ACTIVITY →
Repeat back every line of the data, exactly.

[[ DATA SEGMENT, beginning ]]

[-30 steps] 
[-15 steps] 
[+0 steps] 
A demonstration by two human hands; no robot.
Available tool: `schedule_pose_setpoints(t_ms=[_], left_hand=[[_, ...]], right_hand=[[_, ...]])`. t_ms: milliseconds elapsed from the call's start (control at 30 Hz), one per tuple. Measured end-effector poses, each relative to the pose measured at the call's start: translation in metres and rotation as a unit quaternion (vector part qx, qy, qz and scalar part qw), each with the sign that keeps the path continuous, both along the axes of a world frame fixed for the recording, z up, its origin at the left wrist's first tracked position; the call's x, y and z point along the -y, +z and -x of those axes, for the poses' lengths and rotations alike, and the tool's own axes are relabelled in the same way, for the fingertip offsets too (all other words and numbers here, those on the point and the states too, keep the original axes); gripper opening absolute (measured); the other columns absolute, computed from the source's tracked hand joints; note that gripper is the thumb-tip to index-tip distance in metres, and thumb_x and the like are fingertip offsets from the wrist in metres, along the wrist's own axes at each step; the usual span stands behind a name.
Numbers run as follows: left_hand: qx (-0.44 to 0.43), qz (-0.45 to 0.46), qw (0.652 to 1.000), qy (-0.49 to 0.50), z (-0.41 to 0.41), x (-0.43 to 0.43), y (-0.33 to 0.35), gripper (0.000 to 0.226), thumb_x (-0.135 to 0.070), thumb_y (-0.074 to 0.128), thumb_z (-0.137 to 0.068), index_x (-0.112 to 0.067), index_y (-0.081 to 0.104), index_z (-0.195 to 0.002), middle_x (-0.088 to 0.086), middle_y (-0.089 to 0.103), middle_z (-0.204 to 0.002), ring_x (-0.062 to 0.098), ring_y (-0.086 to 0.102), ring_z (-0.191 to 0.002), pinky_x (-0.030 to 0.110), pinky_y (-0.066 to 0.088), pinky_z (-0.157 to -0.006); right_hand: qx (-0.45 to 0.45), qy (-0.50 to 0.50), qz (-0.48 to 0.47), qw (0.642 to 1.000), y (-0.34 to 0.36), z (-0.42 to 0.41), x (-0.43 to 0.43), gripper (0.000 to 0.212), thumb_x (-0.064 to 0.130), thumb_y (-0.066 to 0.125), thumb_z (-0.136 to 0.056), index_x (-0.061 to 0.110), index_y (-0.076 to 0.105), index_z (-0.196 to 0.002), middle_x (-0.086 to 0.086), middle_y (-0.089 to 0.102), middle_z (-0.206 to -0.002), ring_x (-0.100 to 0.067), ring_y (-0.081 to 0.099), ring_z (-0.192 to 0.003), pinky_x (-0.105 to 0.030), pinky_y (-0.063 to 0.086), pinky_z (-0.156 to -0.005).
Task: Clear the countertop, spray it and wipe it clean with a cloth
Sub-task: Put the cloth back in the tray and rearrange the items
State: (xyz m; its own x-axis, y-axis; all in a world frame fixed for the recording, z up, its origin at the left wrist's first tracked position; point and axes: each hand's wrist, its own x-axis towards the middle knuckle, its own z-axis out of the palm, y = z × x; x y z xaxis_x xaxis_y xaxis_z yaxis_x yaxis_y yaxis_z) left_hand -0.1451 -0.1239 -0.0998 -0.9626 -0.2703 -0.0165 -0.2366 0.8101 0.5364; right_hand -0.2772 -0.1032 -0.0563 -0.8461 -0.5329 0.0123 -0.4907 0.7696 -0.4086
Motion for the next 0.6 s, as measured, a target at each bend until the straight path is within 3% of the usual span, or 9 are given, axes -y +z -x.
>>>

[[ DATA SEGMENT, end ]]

ANSWER SPACE →
[-30 steps] 
[-15 steps] 
[+0 steps] 
A demonstration by two human hands; no robot.
Available tool: `schedule_pose_setpoints(t_ms=[_], left_hand=[[_, ...]], right_hand=[[_, ...]])`. t_ms: milliseconds elapsed from the call's start (control at 30 Hz), one per tuple. Measured end-effector poses, each relative to the pose measured at the call's start: translation in metres and rotation as a unit quaternion (vector part qx, qy, qz and scalar part qw), each with the sign that keeps the path continuous, both along the axes of a world frame fixed for the recording, z up, its origin at the left wrist's first tracked position; the call's x, y and z point along the -y, +z and -x of those axes, for the poses' lengths and rotations alike, and the tool's own axes are relabelled in the same way, for the fingertip offsets too (all other words and numbers here, those on the point and the states too, keep the original axes); gripper opening absolute (measured); the other columns absolute, computed from the source's tracked hand joints; note that gripper is the thumb-tip to index-tip distance in metres, and thumb_x and the like are fingertip offsets from the wrist in metres, along the wrist's own axes at each step; the usual span stands behind a name.
Numbers run as follows: left_hand: qx (-0.44 to 0.43), qz (-0.45 to 0.46), qw (0.652 to 1.000), qy (-0.49 to 0.50), z (-0.41 to 0.41), x (-0.43 to 0.43), y (-0.33 to 0.35), gripper (0.000 to 0.226), thumb_x (-0.135 to 0.070), thumb_y (-0.074 to 0.128), thumb_z (-0.137 to 0.068), index_x (-0.112 to 0.067), index_y (-0.081 to 0.104), index_z (-0.195 to 0.002), middle_x (-0.088 to 0.086), middle_y (-0.089 to 0.103), middle_z (-0.204 to 0.002), ring_x (-0.062 to 0.098), ring_y (-0.086 to 0.102), ring_z (-0.191 to 0.002), pinky_x (-0.030 to 0.110), pinky_y (-0.066 to 0.088), pinky_z (-0.157 to -0.006); right_hand: qx (-0.45 to 0.45), qy (-0.50 to 0.50), qz (-0.48 to 0.47), qw (0.642 to 1.000), y (-0.34 to 0.36), z (-0.42 to 0.41), x (-0.43 to 0.43), gripper (0.000 to 0.212), thumb_x (-0.064 to 0.130), thumb_y (-0.066 to 0.125), thumb_z (-0.136 to 0.056), index_x (-0.061 to 0.110), index_y (-0.076 to 0.105), index_z (-0.196 to 0.002), middle_x (-0.086 to 0.086), middle_y (-0.089 to 0.102), middle_z (-0.206 to -0.002), ring_x (-0.100 to 0.067), ring_y (-0.081 to 0.099), ring_z (-0.192 to 0.003), pinky_x (-0.105 to 0.030), pinky_y (-0.063 to 0.086), pinky_z (-0.156 to -0.005).
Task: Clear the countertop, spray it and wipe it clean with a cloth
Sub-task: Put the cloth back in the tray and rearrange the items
State: (xyz m; its own x-axis, y-axis; all in a world frame fixed for the recording, z up, its origin at the left wrist's first tracked position; point and axes: each hand's wrist, its own x-axis towards the middle knuckle, its own z-axis out of the palm, y = z × x; x y z xaxis_x xaxis_y xaxis_z yaxis_x yaxis_y yaxis_z) left_hand -0.1451 -0.1239 -0.0998 -0.9626 -0.2703 -0.0165 -0.2366 0.8101 0.5364; right_hand -0.2772 -0.1032 -0.0563 -0.8461 -0.5329 0.0123 -0.4907 0.7696 -0.4086
Motion for the next 0.6 s, as measured, a target at each bend until the straight path is within 3% of the usual span, or 9 are given, axes -y +z -x.
>>>

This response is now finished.